"Religion is a hypothesis about the world: the hypothesis that things are the way they are, at least in part, because of supernatural entities or forces acting on the natural world. And there's no good reason to treat it any differently from any other hypothesis. Which includes pointing out its flaws and inconsistencies, asking its adherents to back it up with solid evidence, making jokes about it when it's just being silly, offering arguments and evidence for our own competing hypotheses...and trying to persuade people out of it if we think it's mistaken. It's persuasion. It's the marketplace of ideas.
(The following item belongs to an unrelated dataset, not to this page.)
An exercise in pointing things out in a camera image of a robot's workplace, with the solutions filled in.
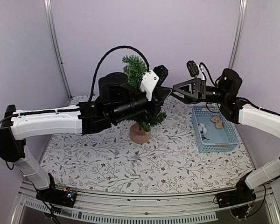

Why should religion get a free ride"

Greta Christina

Monday 21 May 2012

Richard Dawkins supports Bibles in Schools

The Daily Mail is apparently surprised that “Arch Atheist” Richard Dawkins is in favour of Michael Gove’s plan to supply a free copy of the King James Bible to every state school.
They shouldn’t be of course as he is on record as acknowledging the cultural and literary contribution made by the 1611 translation of the bible to the richness of English prose and it would be as serious an omission not to have a copy of it in schools as to omit Shakespeare or Keats.
However, Richard Dawkins supports this initiative for the same reason I do; knowledge of the Bible is probably the best way to ensure children do not fall for the cherry picked rhetoric of the clergy (and religiously motivated politicians like Gove) that tries to portray its message as “moral”. As I pointed out in my last post, confirmed by my own bible study, it is anything but.
It would be nice to think that Michael Gove and the Tory donors sponsoring this initiative are doing it for the culturally relevant reason of “commemorating four hundred years since publication” but I suspect not. The motivation is at least in part religious but unlike the National Secular Society (whose general aims I fully endorse by the way) I am not concerned that this will result in the promotion of Christianity, either over other faiths or atheism. In the unlikely event that any child actually attempts to read a copy in any depth it is much more likely to repel than attract.